● **What you have to do**: Starting at the first line and ending at the one with "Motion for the", give the lines of the listing again exactly, and nothing else; skip the pictures.

========================================================================

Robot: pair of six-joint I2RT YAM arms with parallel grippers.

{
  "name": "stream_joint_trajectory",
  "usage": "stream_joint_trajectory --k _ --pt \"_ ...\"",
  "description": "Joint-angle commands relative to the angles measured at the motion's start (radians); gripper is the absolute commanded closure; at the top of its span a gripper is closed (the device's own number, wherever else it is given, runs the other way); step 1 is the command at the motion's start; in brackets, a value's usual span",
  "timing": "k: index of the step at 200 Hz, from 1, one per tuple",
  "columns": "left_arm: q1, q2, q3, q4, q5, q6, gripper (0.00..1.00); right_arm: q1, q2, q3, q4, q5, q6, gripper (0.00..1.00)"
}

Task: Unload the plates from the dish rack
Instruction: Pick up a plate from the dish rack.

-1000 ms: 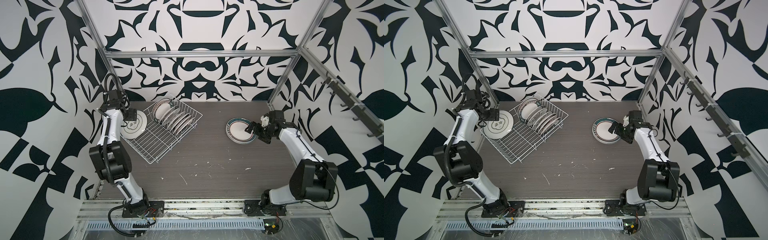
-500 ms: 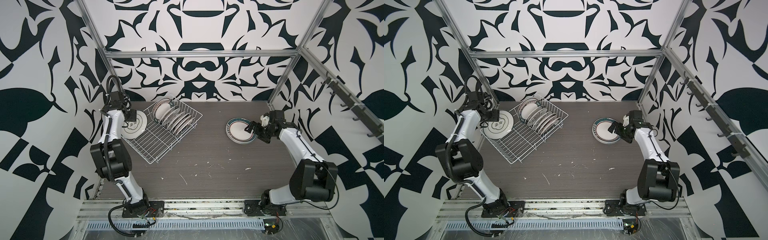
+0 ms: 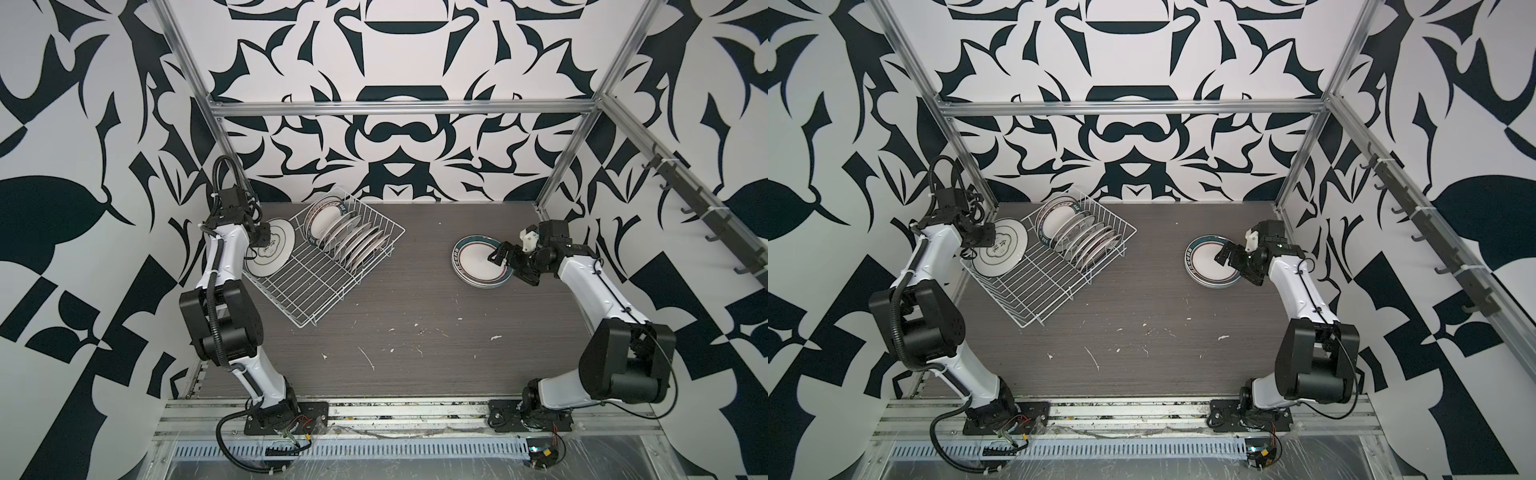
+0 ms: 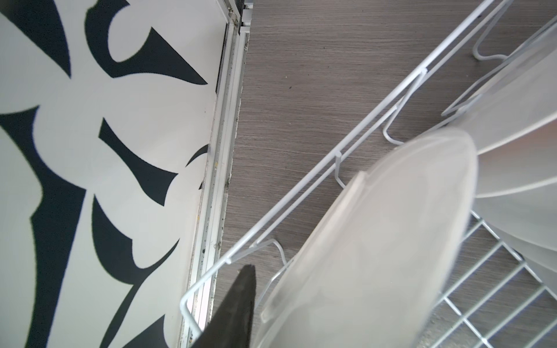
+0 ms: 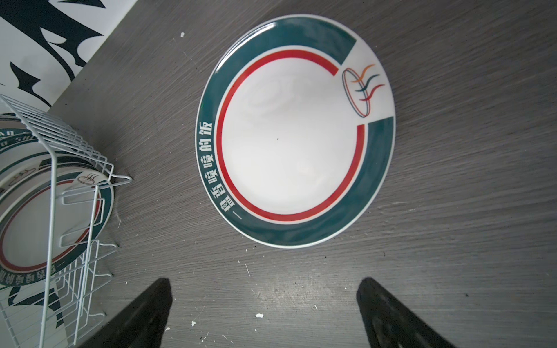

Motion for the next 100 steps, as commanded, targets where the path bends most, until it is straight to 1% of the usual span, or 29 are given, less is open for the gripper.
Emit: stream_joint_trajectory --k 1,16,49,100 --pt "-0.002 -0.031 -0.037 -0.024 0.003 -0.047 0.66 0.006 -0.028 0.008 0.016 -0.029 -0.011 0.0" --pt "-0.002 -0.036 -0.039 -0.024 -0.001 -0.05 0.72 0.005 -0.025 0.01 0.017 -0.043 -0.009 0.0" --pt "-0.004 -0.042 -0.046 -0.033 -0.023 -0.046 0.81 0.005 -0.023 0.009 0.025 -0.076 -0.004 0.0" --pt "-0.004 -0.046 -0.023 -0.069 -0.056 -0.05 0.91 0.006 -0.021 0.008 0.041 -0.11 0.004 0.0"
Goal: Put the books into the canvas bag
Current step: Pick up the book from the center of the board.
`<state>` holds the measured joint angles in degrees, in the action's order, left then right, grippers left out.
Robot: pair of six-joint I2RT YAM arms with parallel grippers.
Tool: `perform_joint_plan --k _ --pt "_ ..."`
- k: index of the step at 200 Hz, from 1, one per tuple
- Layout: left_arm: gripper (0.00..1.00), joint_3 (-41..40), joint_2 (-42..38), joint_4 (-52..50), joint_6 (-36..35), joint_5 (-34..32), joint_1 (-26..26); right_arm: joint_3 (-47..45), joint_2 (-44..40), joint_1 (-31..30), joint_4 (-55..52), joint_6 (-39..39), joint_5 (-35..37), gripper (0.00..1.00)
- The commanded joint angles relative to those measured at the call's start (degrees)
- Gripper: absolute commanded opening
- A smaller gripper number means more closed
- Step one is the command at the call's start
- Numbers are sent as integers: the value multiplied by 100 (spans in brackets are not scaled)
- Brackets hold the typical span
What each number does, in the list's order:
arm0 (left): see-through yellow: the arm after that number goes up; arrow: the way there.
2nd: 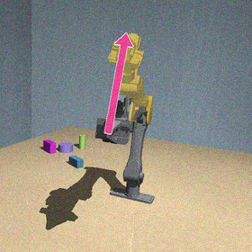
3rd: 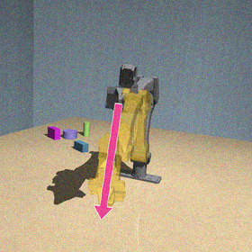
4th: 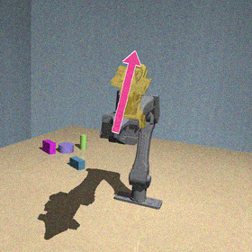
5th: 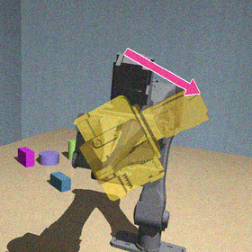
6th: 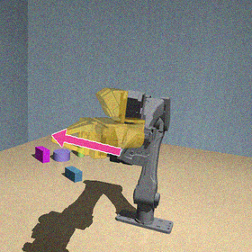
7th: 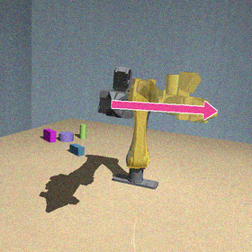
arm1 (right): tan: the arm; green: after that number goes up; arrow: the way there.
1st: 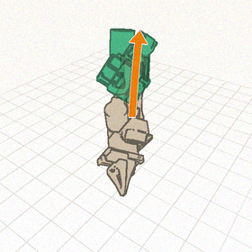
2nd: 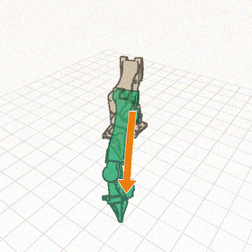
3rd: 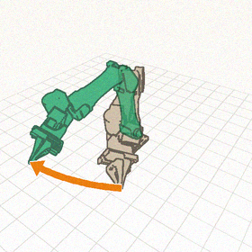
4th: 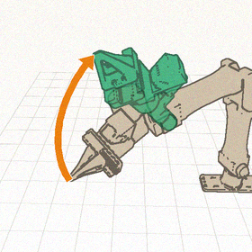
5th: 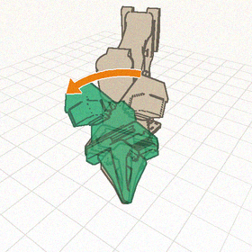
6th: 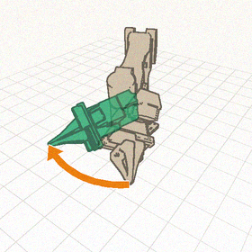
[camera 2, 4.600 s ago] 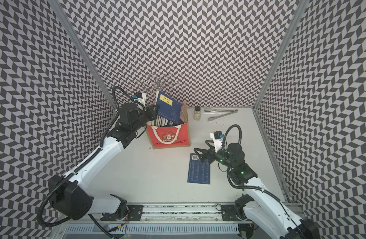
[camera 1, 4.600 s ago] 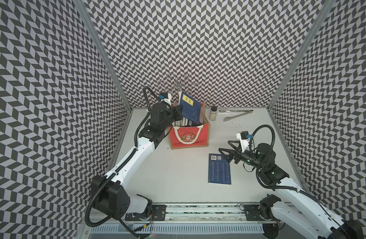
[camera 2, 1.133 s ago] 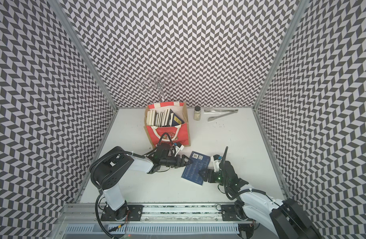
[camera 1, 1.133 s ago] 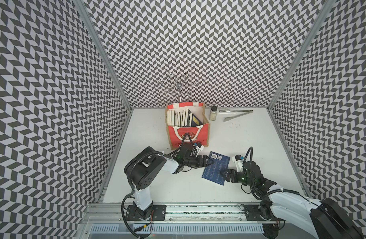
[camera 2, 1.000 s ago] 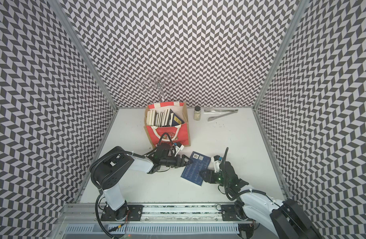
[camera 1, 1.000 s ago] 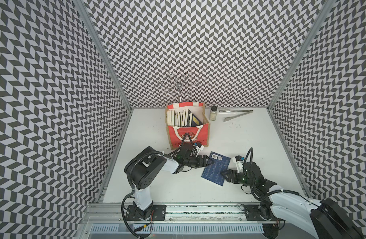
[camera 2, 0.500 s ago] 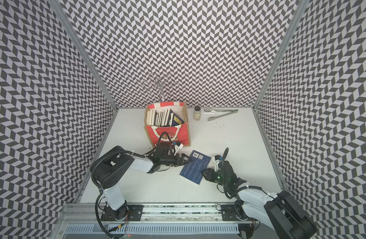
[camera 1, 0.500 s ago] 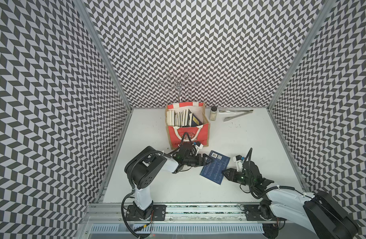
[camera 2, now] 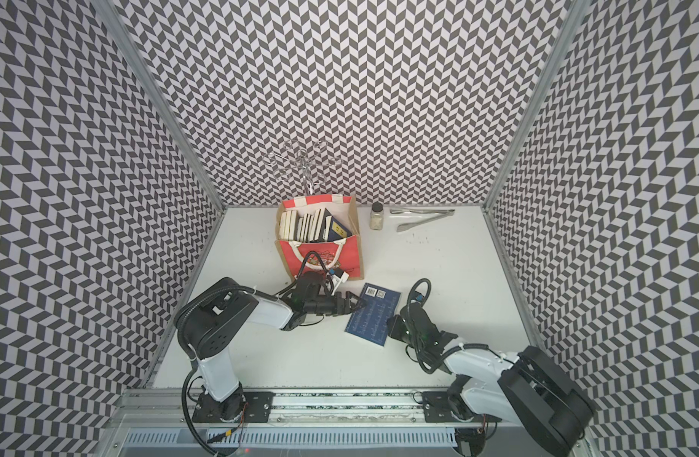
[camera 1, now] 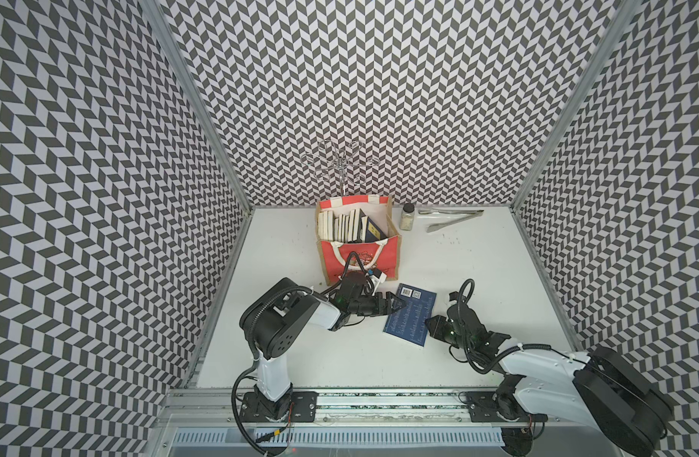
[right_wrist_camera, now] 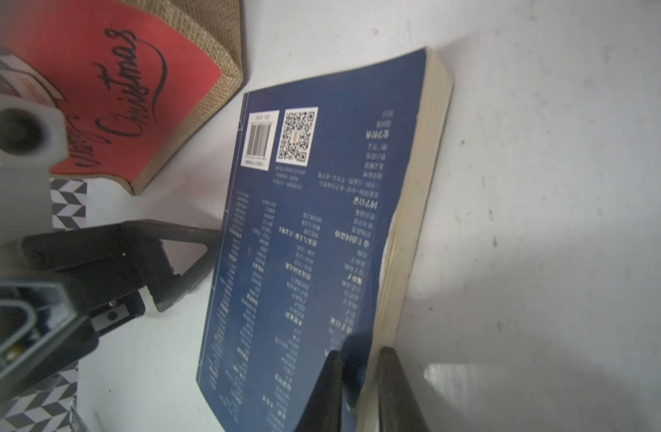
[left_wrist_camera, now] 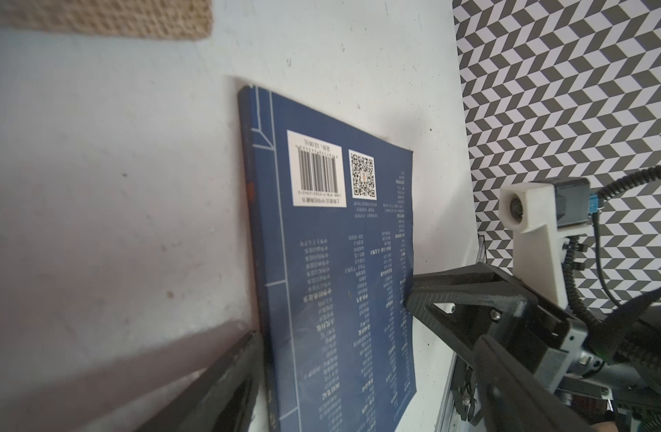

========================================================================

● **Finished task**:
Robot: pair of six-joint I2RT YAM arms with parallel grippers.

{
  "name": "stream_joint_trajectory",
  "usage": "stream_joint_trajectory --k _ --pt \"_ ...\"",
  "description": "Joint-angle commands relative to the angles measured at the motion's start (radians); gripper is the absolute commanded closure; at the top of its span a gripper is closed (the device's own number, wherever else it is given, runs the other way); step 1 is the command at the motion's start; in brackets, a value's usual span",
  "timing": "k: index of the step at 200 Hz, from 1, one per tuple",
  "columns": "left_arm: q1, q2, q3, q4, q5, q6, gripper (0.00..1.00); right_arm: q1, q2, q3, q4, q5, q6, gripper (0.00..1.00)"
}

Task: Unload the plates from the dish rack
Instruction: Pick up a plate from the dish rack.

-1000 ms: 
-500 ms: 
+0 ms: 
+0 ms: 
+0 ms: 

Motion for the next 100 steps, as commanded, targets where the path bends most, until it is straight to 1% of the usual span, or 29 are given, less is open for the gripper.

There is no more to the answer.